Readers of the Houston Chronicle may have noticed an unusual advertisement in the “Celebrations” section of Sunday’s edition.

The ad consisted of an announcement from unidentified parents saying their teenage son, “Drake,” had come out as gay. Drake was pictured in the ad but identified only by his first name.

Thanks to some cyber-sleuthing, the Observer determined that the teen in the ad is Drake Wilson, a senior who serves as student body vice president at Snohomish High School in Washington state.

Joan Wilson, Drake’s mother, said Tuesday that she placed the ad in response to the defeat of Houston’s Equal Rights Ordinance (HERO) in November.

“I couldn’t think of a better place than Houston, out of the entire country, where they needed to hear my message of pride,” Joan Wilson said, adding that she believes her son was born gay and created by God. “My announcement was my way of humanizing the issue.”  

HERO would have prohibited discrimination based on sexual orientation, gender identity and 13 other characteristics, until the ordinance was overwhelmingly repealed by voters.

“We are blessed to live in a state which has passed anti-discrimination laws,” Wilson said. “As a mother, I have much trepidation in thinking my son might one day live in a state such as Texas.”

After her son came out to her in February 2014, Joan Wilson launched The Society of Lucky Mothers, a group that celebrates LGBT children. In an essay on the group’s website, Wilson wrote that her son knew he was gay since 5th grade, and that his parents long suspected it, but he didn’t intend to come out publicly until college.

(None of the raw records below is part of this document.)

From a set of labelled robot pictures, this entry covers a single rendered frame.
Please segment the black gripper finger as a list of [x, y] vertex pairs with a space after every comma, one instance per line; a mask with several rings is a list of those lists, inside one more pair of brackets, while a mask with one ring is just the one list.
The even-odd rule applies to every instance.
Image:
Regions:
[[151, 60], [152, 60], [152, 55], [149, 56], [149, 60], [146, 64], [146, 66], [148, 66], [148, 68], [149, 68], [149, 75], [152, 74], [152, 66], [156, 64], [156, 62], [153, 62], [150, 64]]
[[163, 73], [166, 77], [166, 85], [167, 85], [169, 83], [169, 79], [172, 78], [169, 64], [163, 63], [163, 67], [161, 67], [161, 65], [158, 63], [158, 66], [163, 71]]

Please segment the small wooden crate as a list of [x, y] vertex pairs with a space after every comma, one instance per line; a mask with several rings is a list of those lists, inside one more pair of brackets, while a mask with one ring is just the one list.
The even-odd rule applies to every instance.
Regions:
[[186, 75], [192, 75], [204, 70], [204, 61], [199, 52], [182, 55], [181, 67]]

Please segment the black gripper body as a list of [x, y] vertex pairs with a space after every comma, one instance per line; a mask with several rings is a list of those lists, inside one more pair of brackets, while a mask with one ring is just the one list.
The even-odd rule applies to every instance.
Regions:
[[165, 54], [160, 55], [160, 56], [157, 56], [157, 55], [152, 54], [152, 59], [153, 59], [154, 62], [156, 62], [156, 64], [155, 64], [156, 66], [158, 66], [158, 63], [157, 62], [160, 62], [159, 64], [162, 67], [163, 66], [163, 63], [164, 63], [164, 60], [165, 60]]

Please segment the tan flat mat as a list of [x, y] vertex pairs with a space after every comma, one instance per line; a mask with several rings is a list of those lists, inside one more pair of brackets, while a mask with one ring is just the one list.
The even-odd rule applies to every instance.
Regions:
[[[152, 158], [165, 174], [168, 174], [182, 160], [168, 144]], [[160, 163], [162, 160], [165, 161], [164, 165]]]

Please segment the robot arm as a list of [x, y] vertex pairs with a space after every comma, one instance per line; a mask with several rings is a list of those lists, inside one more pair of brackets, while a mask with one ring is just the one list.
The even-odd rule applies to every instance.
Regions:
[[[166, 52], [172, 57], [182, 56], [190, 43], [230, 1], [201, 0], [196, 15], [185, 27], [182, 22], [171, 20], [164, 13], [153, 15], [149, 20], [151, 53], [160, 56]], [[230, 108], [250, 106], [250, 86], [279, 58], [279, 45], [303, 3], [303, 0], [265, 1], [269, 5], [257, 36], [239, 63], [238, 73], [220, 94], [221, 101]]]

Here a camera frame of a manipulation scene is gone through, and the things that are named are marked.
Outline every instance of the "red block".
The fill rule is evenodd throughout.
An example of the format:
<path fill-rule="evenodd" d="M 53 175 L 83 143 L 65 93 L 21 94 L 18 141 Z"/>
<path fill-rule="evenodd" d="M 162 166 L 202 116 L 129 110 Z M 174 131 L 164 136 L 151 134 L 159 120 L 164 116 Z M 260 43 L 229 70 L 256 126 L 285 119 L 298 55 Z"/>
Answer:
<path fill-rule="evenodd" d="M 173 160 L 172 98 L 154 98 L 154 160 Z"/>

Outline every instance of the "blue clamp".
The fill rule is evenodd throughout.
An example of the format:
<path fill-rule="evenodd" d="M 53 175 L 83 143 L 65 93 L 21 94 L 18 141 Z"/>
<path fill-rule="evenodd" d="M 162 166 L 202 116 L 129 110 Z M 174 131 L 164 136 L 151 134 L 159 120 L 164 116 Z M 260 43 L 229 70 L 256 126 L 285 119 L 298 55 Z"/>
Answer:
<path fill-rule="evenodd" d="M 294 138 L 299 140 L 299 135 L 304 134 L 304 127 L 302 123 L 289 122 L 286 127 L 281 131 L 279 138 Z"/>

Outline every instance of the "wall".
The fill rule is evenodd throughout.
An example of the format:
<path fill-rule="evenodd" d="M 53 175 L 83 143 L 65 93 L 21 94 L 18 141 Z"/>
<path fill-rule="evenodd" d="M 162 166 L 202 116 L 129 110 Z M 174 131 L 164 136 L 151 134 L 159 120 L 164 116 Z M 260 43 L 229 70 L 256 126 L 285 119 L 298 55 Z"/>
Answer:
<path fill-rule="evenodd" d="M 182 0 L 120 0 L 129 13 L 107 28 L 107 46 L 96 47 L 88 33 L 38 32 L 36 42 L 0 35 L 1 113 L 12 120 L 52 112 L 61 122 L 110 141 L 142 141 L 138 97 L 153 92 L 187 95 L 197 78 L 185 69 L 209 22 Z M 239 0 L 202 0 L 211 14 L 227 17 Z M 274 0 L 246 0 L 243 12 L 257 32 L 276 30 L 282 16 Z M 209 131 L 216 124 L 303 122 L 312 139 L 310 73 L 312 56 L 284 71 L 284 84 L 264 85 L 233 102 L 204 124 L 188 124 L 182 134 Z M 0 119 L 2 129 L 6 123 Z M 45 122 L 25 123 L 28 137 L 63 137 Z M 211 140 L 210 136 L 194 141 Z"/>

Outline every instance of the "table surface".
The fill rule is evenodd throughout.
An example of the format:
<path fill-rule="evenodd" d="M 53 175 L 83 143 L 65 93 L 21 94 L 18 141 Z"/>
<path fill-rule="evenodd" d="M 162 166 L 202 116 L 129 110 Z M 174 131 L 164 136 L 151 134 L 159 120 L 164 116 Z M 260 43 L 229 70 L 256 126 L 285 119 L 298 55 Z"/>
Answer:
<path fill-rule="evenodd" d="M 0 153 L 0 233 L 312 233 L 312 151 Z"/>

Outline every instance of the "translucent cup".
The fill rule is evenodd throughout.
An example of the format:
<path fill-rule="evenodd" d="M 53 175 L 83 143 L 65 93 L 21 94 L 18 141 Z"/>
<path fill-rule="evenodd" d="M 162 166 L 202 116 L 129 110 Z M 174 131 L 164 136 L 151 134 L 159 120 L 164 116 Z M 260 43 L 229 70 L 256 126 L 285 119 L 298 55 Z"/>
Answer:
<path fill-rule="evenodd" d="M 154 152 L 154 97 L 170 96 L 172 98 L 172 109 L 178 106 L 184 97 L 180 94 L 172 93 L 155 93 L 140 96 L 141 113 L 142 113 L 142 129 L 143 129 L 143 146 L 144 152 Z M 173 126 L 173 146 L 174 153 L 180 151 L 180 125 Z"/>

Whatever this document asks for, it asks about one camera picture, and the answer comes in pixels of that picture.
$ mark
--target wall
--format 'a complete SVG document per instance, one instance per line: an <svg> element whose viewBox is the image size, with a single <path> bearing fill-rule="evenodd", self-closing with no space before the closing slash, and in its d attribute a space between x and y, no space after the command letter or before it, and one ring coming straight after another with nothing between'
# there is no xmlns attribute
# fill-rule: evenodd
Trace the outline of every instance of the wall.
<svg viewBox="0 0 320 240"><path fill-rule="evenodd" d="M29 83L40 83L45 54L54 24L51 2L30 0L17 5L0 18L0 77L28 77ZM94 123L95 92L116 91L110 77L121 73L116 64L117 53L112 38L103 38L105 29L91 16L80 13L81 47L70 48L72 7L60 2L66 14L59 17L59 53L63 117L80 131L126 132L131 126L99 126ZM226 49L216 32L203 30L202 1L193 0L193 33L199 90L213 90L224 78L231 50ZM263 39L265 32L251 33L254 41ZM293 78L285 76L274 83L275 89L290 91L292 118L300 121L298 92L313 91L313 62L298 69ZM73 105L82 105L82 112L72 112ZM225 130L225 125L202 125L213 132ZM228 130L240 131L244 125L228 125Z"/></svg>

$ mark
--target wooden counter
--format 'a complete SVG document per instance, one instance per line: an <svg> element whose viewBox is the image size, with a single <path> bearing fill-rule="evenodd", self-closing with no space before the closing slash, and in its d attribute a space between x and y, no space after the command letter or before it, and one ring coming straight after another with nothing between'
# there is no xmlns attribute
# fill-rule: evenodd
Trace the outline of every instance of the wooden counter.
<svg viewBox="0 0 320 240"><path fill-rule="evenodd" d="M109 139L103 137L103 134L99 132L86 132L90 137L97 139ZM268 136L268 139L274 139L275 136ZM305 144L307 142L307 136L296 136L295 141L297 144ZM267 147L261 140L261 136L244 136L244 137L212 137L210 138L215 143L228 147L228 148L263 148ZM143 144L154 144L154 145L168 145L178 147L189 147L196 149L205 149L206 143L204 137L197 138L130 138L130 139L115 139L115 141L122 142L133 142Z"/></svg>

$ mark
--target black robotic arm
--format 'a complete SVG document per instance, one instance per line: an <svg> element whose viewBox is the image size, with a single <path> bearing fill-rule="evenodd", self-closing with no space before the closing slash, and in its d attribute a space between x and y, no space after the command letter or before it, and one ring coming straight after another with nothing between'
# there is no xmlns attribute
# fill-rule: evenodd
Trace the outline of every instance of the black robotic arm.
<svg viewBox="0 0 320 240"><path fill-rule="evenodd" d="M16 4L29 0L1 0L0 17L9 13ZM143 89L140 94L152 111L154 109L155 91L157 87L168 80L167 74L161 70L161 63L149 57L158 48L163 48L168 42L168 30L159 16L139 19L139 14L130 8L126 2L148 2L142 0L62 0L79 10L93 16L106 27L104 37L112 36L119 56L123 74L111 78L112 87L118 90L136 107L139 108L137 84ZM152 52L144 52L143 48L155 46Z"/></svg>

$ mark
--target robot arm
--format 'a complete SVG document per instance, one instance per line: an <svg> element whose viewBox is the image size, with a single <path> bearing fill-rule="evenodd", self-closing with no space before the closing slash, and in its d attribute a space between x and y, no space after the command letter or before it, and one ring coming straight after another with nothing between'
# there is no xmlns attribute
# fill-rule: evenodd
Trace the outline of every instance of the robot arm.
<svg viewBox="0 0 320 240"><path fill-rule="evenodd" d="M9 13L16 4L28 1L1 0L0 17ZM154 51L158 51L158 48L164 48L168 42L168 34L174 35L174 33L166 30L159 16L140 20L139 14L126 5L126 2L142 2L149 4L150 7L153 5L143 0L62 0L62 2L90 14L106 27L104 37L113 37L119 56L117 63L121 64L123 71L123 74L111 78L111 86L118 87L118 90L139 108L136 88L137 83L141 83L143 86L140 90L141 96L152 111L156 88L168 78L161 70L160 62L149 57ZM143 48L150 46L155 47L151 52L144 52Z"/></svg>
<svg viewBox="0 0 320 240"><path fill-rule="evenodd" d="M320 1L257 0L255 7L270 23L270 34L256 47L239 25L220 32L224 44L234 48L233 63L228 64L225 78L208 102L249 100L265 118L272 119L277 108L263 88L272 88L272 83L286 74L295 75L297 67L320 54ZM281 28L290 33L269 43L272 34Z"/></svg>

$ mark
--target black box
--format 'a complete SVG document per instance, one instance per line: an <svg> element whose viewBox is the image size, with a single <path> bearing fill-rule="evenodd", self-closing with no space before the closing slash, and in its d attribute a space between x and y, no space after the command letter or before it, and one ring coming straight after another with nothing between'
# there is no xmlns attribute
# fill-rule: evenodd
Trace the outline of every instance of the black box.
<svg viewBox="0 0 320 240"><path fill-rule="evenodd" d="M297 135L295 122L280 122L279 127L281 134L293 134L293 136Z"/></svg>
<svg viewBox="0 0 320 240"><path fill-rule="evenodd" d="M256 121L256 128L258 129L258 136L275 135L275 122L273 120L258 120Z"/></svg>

Then, Drake Wilson saw “The Normal Heart,” a TV adaptation of the iconic play about the AIDS crisis, and decided, given what the LGBT community endured in the 1980s, he should go ahead and come out.

Wilson, who’s biracial, posted a lighthearted coming out video on YouTube, in which he quipped that he’s often mistaken for actor Denzel Washington’s son and that he could be straight if Beyoncé were single.  

Joan Wilson, second from right, and her son, Drake, with members of the Society of Lucky Mothers at Seattle’s 2015 Pride Parade.
Joan Wilson, second from right, and her son, Drake, with members of the Society of Lucky Mothers at Seattle’s 2015 Pride Parade.  courtesy of Joan Wilson

“I would just like to say a big thank you to my whole family for being an example of how all families should be, and I’m thankful to all the men and women before me who have gotten this world to a place where I can come out at only 16 years old,” Wilson said in the video.

Wilson, who’s also captain of the varsity tennis team and a deacon in his church, told the Observer he’s applied to 15 colleges, but especially hopes to study at Columbia University.

Darryl Morrison, Houston-based creative operations manager for Getty Images, sent an image of Sunday’s ad to the Observer after his husband noticed it.

“I can’t say I’ve ever seen one of these before,” Morrison wrote. “With all the terrible LGBT news out of Houston lately, it was a sliver of hope.”